Mais Shoboshobo pratique surtout, dans cette exposition, le culte du flou, avec poésie. Et croyez moi, faire un dessin brumeux, ce n'est pas facile du tout. Pour cela, l'artiste se sert de l'aérographe, technique bien particulière qui permet d'obtenir un aspect indistinct à souhait. Il utilise aussi les feutres, la gouache, le stylo Bic, le pochoir et la tablette graphique. Tous les moyens sont bons pour construire son petit monde affreux, sale et méchant, mais aussi... touchant... Et soudain, ce dessin en noir et blanc se transforme en photographie floutée : étonnant.

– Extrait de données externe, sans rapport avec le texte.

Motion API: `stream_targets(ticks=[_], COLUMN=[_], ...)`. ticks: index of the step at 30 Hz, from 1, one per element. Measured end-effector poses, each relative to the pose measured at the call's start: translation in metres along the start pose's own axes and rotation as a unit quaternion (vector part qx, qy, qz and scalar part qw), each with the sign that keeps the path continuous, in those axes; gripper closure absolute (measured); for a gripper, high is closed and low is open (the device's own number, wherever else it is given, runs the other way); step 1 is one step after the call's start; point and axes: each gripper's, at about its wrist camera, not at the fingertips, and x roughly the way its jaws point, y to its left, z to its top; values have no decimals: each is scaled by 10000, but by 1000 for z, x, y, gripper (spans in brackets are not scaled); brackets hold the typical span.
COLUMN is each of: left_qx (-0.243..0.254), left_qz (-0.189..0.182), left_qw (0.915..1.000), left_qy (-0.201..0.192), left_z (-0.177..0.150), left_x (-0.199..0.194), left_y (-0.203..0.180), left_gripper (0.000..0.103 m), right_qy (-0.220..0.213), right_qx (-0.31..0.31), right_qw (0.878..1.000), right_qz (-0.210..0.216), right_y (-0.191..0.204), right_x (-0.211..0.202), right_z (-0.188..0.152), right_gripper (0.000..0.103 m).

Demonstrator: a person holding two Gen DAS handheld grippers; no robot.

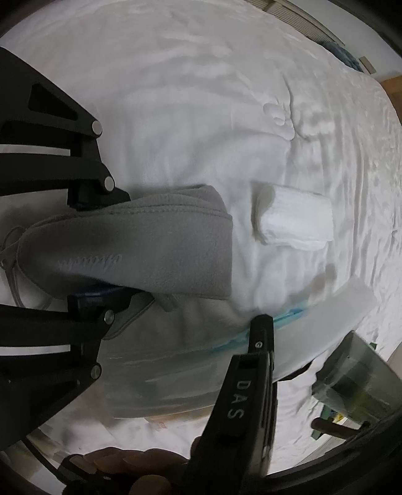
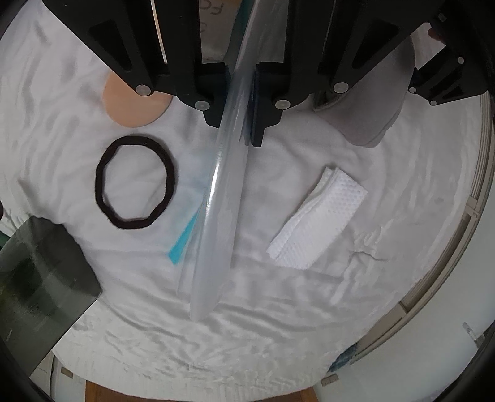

Calligraphie et gribouillis
Dans les dessins de ce créateur, les traits s'entremêlent comme une calligraphie qui n'arriverait pas à exister et resterait à l'état de gribouillis. A sa façon, Mehdi Hercberg donne un bon coup de pied au cul à l'art du dessin et en semble très fier. Il est probable que la fonction purement illustrative ne lui suffise plus et qu'il soit parti dans une vaste recherche, dont il nous fait part aujourd'hui, à travers cette exposition.
La boîte à gifles
Derrière ces personnages distordus, cette végétation aux allures de jungle, cette écriture qui n'ose pas en être une et ces étranges profondeurs de champ, Shoboshobo a bien l'intention de nous tendre un miroir. Avec un humour acerbe, il dessine des idiots afin de nous placer face à notre propre idiotie. Il décrit la vulgarité et le marasme dans lequel patauge quotidiennement l'humanité. Il dénonce avec véhémence l'autodestruction de la civilisation, la dérive sans éthique du tout technologique et la consommation à outrance. Son œuvre ressemble à une grande fête foraine, elle n'est là que pour dénoncer le cirque qui nous entoure. Mais attention, dans la piste aux étoiles façon Shoboshobo, il y a parfois une jolie tendresse de clown et quelques belles lueurs d’espoir. "Explorer l'idiotie, c’est comme descendre avec délectation aux enfers de l'art, un voyage hilare, quand il n'est pas effrayant". Cette phrase de l'essayiste Jean Yves Jouannais, qualifie, à la perfection les travaux de Shoboshobo. Ce personnage aux bras trop longs, coiffé d'une étrange couvre-chef, est un beau symbole d'un monde qui ne voit plus bien claitr et qui hésite dans l'action.
L'art de la com en bonus
Sous les yeux des visiteurs, Shoboshobo se lance dans la réalisation d'une grande fresque murale (vidéo). Cela devrait lui prendre une semaine. De plus, l'artiste propose aux invités du vernissage, de tirer au paint-ball sur des figures contrecollées sur du carton, des dessins originaux. Ce stand minuscule a un succès énorme et chaque tireur artistique repart avec son oeuvre... Encore un rappel de la fête foraine ou un hommage discret à Niki de Saint Phalle ? Shoboshobo a exposé en Argentine, Suède, Danemark, USA, Allemagne, Italie et bien sûr : Japon. Le musicien a officié pour des labels comme Radars Records ou Stiff, entre autres.
Shoboshobo, le ballon qui se dégonfle, ne manque pas de souffle et sa planète folle mérite qu'on la visite. C'est vite fait, l'espace de l'exposition se résume à une seule pièce.